I worked for a moderate Republican senator in the early 80’s (about when I think the shift from 4 “parties” to 2 really started – the Reaganites were very intolerant of anyone to their left). I left Capitol Hill believing that the Founders had intentionally designed the institutions of the Federal government, and especially Congress, to require lots of horse trading because that would ensure that resources were apportioned reasonably fairly over time. It seems to me that it worked beautifully as long as resources were growing, which is all the Founders could have imagined they would do, but that it stopped working around 1975, which is the last year the US ran a trade surplus and therefore, I would argue, marks the point at which the US actually became intrinsically non-competitive in the global economy.
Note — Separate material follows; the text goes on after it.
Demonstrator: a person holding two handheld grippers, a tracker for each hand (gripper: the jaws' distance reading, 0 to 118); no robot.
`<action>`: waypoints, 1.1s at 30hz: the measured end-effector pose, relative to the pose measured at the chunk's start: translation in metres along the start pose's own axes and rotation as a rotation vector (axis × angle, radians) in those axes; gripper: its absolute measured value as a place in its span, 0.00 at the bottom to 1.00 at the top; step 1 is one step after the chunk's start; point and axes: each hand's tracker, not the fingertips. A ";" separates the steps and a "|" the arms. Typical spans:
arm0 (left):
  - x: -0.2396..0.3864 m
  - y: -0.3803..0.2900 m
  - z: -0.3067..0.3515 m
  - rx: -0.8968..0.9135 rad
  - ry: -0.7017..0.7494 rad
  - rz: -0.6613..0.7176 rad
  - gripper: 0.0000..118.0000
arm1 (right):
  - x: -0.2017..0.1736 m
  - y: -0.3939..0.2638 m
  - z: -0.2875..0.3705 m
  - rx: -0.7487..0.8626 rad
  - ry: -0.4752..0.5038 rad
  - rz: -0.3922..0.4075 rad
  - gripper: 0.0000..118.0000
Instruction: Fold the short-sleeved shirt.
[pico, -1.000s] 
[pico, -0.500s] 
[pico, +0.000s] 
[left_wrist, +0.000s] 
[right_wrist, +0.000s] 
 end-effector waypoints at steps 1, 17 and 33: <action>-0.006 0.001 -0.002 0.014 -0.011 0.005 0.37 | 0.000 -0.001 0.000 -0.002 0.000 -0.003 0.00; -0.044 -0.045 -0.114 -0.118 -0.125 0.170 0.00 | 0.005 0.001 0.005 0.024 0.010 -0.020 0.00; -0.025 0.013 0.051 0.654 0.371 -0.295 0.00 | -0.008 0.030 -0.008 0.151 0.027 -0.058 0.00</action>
Our political institutions simply have no capacity to take things away from people, which is really what they’ve needed to do for 40 years, and so they have behaved in a very distorted fashion. The main form of distortion has been to paper over our lack of competitiveness with massive deficit spending. “Conservatives” (and remember, my instincts are those of a moderate Republican, not a liberal Democrat) don’t like to remember this, but the deficit spending was kicked off in earnest by Reagan. We were running deficits of $50-60 billion/year until the tax cuts passed, at which point they jumped to about $350 billion/year, which is pretty much where they’ve stayed ever since, except for ’98-99 surpluses, and 2008-present, when they’ve been closer to $1 trillion/year. And the latter, I think, can be seen as simply one piece of reckoning for the can having been kicked down the road by institutions (not just people) who intrinsically don’t have the capability to do anything else.
The discourse certainly was much more civil in 1983 than it is now, but my experience tells me that Congress was no better at actually solving a difficult problem then than it is now. It just failed at lower volume.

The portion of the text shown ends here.